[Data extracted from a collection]

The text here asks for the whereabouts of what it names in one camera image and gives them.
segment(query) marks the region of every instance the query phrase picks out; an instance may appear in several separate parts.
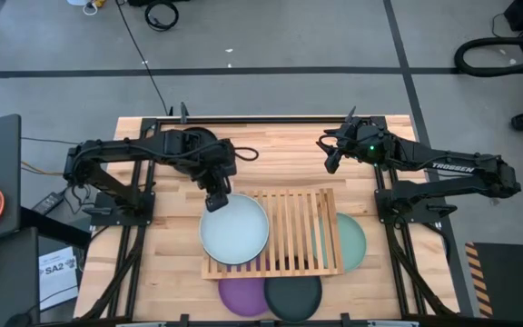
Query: plate
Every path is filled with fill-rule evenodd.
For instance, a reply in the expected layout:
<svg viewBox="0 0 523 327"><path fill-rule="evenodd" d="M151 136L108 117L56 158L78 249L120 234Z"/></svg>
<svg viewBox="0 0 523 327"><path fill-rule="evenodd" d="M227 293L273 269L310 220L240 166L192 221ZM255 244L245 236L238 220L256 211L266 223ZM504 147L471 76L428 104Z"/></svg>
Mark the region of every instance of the plate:
<svg viewBox="0 0 523 327"><path fill-rule="evenodd" d="M286 322L310 319L322 299L318 276L267 278L263 290L270 311Z"/></svg>
<svg viewBox="0 0 523 327"><path fill-rule="evenodd" d="M344 265L344 272L349 272L359 267L367 253L367 238L354 218L344 213L336 213L338 219L338 229L340 234L340 248L342 250L342 263ZM324 267L328 268L328 260L325 255L326 243L324 242L324 226L322 219L320 220L320 234L322 243L322 260ZM316 237L312 233L312 252L314 258L318 259L316 254Z"/></svg>
<svg viewBox="0 0 523 327"><path fill-rule="evenodd" d="M205 251L217 262L242 264L260 254L270 236L270 222L251 197L228 194L228 203L212 213L203 210L199 237Z"/></svg>
<svg viewBox="0 0 523 327"><path fill-rule="evenodd" d="M219 295L229 311L243 317L253 317L268 311L263 282L263 278L220 280Z"/></svg>

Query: white plate
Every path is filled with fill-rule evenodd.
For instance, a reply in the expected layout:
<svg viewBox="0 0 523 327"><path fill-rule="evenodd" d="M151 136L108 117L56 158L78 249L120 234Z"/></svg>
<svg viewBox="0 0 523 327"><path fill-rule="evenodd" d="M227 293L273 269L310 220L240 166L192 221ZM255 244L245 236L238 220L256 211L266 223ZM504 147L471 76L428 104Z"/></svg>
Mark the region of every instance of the white plate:
<svg viewBox="0 0 523 327"><path fill-rule="evenodd" d="M270 222L252 198L228 194L229 203L210 213L203 210L199 237L205 251L217 262L242 264L260 254L270 236Z"/></svg>

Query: purple plate
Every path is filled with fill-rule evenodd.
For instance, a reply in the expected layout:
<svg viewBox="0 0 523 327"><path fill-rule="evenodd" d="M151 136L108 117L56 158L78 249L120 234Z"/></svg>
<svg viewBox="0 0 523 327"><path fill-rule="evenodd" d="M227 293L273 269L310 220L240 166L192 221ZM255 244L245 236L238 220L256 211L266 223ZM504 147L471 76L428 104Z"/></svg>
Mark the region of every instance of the purple plate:
<svg viewBox="0 0 523 327"><path fill-rule="evenodd" d="M236 278L219 281L219 295L231 312L252 317L268 311L263 278Z"/></svg>

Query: wooden dish rack
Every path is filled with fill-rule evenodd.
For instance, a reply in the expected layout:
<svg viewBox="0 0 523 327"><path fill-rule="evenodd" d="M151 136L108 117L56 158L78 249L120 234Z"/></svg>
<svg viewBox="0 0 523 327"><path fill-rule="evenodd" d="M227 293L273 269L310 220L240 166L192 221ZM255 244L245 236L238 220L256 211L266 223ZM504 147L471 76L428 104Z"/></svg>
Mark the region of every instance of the wooden dish rack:
<svg viewBox="0 0 523 327"><path fill-rule="evenodd" d="M204 253L203 279L319 276L344 272L332 189L242 194L256 200L268 215L268 243L254 260L241 265L218 263ZM322 253L322 236L326 253ZM318 258L325 255L326 265L323 260L314 258L312 248L316 249Z"/></svg>

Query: black hose
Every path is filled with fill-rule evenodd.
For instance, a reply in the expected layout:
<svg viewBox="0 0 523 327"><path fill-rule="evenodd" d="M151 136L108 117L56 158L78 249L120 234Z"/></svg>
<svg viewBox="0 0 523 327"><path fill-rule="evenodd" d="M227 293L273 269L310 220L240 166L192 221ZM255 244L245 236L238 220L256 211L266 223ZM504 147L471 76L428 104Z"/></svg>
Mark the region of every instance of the black hose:
<svg viewBox="0 0 523 327"><path fill-rule="evenodd" d="M151 16L151 10L153 10L154 7L157 5L164 5L168 7L169 9L173 10L174 13L174 19L170 24L163 24L159 22L159 20L156 17ZM173 28L175 25L177 25L177 22L179 21L179 10L177 10L177 7L173 5L172 2L167 0L155 0L152 1L144 10L144 21L146 24L149 25L153 30L157 32L166 32Z"/></svg>
<svg viewBox="0 0 523 327"><path fill-rule="evenodd" d="M476 77L496 77L508 74L523 74L523 64L508 67L472 67L463 59L463 55L471 48L485 45L523 45L523 38L518 37L487 37L471 40L459 47L455 52L455 66L463 73Z"/></svg>

*Work order*
Each entry should be copied exactly as written, though any pictures stay out.

*Response area*
The text here asks for the whereabouts of what it names in one camera image and gives them.
segment(query) marks the region of every instance the query phrase picks out; an instance may appear in several separate parts.
Query: plate
Every path is filled with fill-rule evenodd.
For instance, a reply in the expected layout:
<svg viewBox="0 0 523 327"><path fill-rule="evenodd" d="M151 136L108 117L56 158L78 249L120 234Z"/></svg>
<svg viewBox="0 0 523 327"><path fill-rule="evenodd" d="M227 293L273 269L310 220L240 166L192 221ZM255 244L245 236L238 220L256 211L266 223ZM504 147L471 76L428 104Z"/></svg>
Mark the region of every instance of the plate:
<svg viewBox="0 0 523 327"><path fill-rule="evenodd" d="M286 322L310 319L322 299L318 276L267 278L263 290L270 311Z"/></svg>
<svg viewBox="0 0 523 327"><path fill-rule="evenodd" d="M344 265L344 272L349 272L359 267L367 253L367 238L354 218L344 213L336 213L338 219L338 229L340 234L340 248L342 250L342 263ZM324 267L328 268L328 260L325 255L326 243L324 242L324 226L322 219L320 220L320 234L322 243L322 260ZM316 237L312 233L312 252L314 258L318 259L316 254Z"/></svg>
<svg viewBox="0 0 523 327"><path fill-rule="evenodd" d="M205 251L217 262L242 264L260 254L270 236L270 222L251 197L228 194L228 203L212 213L203 210L199 237Z"/></svg>
<svg viewBox="0 0 523 327"><path fill-rule="evenodd" d="M219 295L229 311L243 317L253 317L268 311L263 282L263 278L220 280Z"/></svg>

Query: white plate
Every path is filled with fill-rule evenodd.
For instance, a reply in the expected layout:
<svg viewBox="0 0 523 327"><path fill-rule="evenodd" d="M151 136L108 117L56 158L78 249L120 234Z"/></svg>
<svg viewBox="0 0 523 327"><path fill-rule="evenodd" d="M227 293L273 269L310 220L240 166L192 221ZM255 244L245 236L238 220L256 211L266 223ZM504 147L471 76L428 104Z"/></svg>
Mark the region of every instance of the white plate:
<svg viewBox="0 0 523 327"><path fill-rule="evenodd" d="M270 222L252 198L228 194L229 203L210 213L203 210L199 237L205 251L217 262L242 264L260 254L270 236Z"/></svg>

Query: purple plate
Every path is filled with fill-rule evenodd.
For instance, a reply in the expected layout:
<svg viewBox="0 0 523 327"><path fill-rule="evenodd" d="M151 136L108 117L56 158L78 249L120 234Z"/></svg>
<svg viewBox="0 0 523 327"><path fill-rule="evenodd" d="M227 293L273 269L310 220L240 166L192 221ZM255 244L245 236L238 220L256 211L266 223ZM504 147L471 76L428 104Z"/></svg>
Mark the region of every instance of the purple plate:
<svg viewBox="0 0 523 327"><path fill-rule="evenodd" d="M236 278L219 281L219 295L231 312L252 317L268 311L263 278Z"/></svg>

Query: wooden dish rack
Every path is filled with fill-rule evenodd.
For instance, a reply in the expected layout:
<svg viewBox="0 0 523 327"><path fill-rule="evenodd" d="M151 136L108 117L56 158L78 249L120 234Z"/></svg>
<svg viewBox="0 0 523 327"><path fill-rule="evenodd" d="M227 293L273 269L310 220L240 166L192 221ZM255 244L245 236L238 220L256 211L266 223ZM504 147L471 76L428 104Z"/></svg>
Mark the region of every instance of the wooden dish rack:
<svg viewBox="0 0 523 327"><path fill-rule="evenodd" d="M204 253L203 279L319 276L344 272L332 189L242 194L256 200L268 215L268 243L254 260L241 265L218 263ZM322 253L322 236L326 253ZM318 258L325 255L326 265L323 260L314 258L312 248L316 249Z"/></svg>

Query: black hose
Every path is filled with fill-rule evenodd.
For instance, a reply in the expected layout:
<svg viewBox="0 0 523 327"><path fill-rule="evenodd" d="M151 136L108 117L56 158L78 249L120 234Z"/></svg>
<svg viewBox="0 0 523 327"><path fill-rule="evenodd" d="M227 293L273 269L310 220L240 166L192 221ZM255 244L245 236L238 220L256 211L266 223ZM504 147L471 76L428 104Z"/></svg>
Mark the region of every instance of the black hose:
<svg viewBox="0 0 523 327"><path fill-rule="evenodd" d="M151 16L151 10L153 10L154 7L157 5L164 5L168 7L169 9L173 10L174 13L174 19L170 24L163 24L159 22L159 20L156 17ZM173 28L175 25L177 25L177 22L179 21L179 10L177 10L177 7L173 5L172 2L167 0L155 0L152 1L144 10L144 21L146 24L149 25L153 30L157 32L166 32Z"/></svg>
<svg viewBox="0 0 523 327"><path fill-rule="evenodd" d="M476 77L496 77L508 74L523 74L523 64L508 67L472 67L463 59L463 55L471 48L485 45L523 45L523 38L518 37L487 37L471 40L459 47L455 52L455 66L463 73Z"/></svg>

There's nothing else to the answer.